### Description of the task
Return the lines below exactly as they appear, please, starting with the first and ending with the one that contains "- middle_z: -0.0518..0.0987".

### Recorded data
□ □ □ □ □

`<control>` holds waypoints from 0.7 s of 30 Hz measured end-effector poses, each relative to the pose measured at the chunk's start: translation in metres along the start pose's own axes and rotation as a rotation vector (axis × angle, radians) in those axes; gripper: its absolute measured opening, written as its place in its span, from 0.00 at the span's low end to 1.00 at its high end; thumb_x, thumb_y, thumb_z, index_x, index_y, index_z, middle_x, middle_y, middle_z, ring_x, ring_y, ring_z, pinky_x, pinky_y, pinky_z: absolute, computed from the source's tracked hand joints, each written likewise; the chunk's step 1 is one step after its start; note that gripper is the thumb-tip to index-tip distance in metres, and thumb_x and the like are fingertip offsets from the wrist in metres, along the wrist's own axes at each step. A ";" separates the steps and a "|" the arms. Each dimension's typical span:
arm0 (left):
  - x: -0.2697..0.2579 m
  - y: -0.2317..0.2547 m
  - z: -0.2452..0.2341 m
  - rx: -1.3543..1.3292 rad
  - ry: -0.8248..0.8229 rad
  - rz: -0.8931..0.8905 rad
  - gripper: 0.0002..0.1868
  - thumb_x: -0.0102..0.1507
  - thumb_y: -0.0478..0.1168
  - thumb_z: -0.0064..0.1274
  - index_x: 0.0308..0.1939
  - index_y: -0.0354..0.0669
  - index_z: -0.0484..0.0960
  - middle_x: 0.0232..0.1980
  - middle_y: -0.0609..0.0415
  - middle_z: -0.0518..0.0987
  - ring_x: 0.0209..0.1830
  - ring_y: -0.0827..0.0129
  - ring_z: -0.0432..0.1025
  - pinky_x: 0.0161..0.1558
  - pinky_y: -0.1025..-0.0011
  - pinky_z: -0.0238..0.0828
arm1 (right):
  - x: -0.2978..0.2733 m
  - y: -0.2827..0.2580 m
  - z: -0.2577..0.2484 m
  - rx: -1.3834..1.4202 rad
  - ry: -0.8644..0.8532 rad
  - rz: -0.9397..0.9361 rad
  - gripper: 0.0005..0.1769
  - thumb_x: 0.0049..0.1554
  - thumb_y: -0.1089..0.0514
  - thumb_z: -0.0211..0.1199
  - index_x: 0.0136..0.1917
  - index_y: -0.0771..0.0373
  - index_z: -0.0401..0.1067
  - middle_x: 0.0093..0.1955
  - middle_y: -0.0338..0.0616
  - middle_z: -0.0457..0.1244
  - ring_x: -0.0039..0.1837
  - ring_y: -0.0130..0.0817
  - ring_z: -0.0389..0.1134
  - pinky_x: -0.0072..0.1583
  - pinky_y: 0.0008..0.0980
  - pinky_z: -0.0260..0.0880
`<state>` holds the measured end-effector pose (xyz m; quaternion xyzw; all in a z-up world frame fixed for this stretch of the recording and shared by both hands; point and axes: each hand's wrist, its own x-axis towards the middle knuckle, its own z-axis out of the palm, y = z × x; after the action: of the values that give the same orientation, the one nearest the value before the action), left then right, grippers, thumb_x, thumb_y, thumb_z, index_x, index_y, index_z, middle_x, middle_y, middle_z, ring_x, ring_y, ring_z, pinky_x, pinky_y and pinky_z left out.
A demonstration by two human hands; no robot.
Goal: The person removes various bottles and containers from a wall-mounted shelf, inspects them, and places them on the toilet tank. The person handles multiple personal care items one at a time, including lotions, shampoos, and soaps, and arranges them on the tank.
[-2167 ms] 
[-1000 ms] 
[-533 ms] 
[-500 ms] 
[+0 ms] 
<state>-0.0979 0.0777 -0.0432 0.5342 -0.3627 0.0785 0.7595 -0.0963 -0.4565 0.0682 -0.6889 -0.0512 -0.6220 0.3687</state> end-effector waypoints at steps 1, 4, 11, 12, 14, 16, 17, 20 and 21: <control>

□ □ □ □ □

### Task output
`<control>` holds waypoints from 0.7 s of 30 Hz measured end-effector poses, each relative to the pose measured at the chunk's start: translation in metres along the start pose's own axes and rotation as a rotation vector (axis × angle, radians) in those axes; gripper: its absolute measured opening, written as its place in its span, from 0.00 at the span's low end to 1.00 at its high end; thumb_x, thumb_y, thumb_z, index_x, index_y, index_z, middle_x, middle_y, middle_z, ring_x, ring_y, ring_z, pinky_x, pinky_y, pinky_z: absolute, computed from the source's tracked hand joints, each written likewise; the chunk's step 1 is one step after its start; note that gripper is the thumb-tip to index-tip distance in metres, and thumb_x and the like are fingertip offsets from the wrist in metres, along the wrist's own axes at each step. A ";" separates the steps and a "|" the arms. Each dimension's typical span:
arm0 (left):
  - x: -0.2697..0.2579 m
  - y: -0.2317..0.2547 m
  - z: -0.2452..0.2341 m
  - rx: -1.3543..1.3292 rad
  - ry: -0.8248..0.8229 rad
  - rz: -0.8931..0.8905 rad
  - gripper: 0.0002..0.1868
  - thumb_x: -0.0102..0.1507
  - thumb_y: -0.0478..0.1168
  - thumb_z: -0.0064..0.1274
  - index_x: 0.0308..0.1939
  - index_y: -0.0354..0.0669
  - index_z: -0.0484..0.0960
  - middle_x: 0.0232..0.1980
  - middle_y: -0.0609..0.0415
  - middle_z: -0.0518..0.0987

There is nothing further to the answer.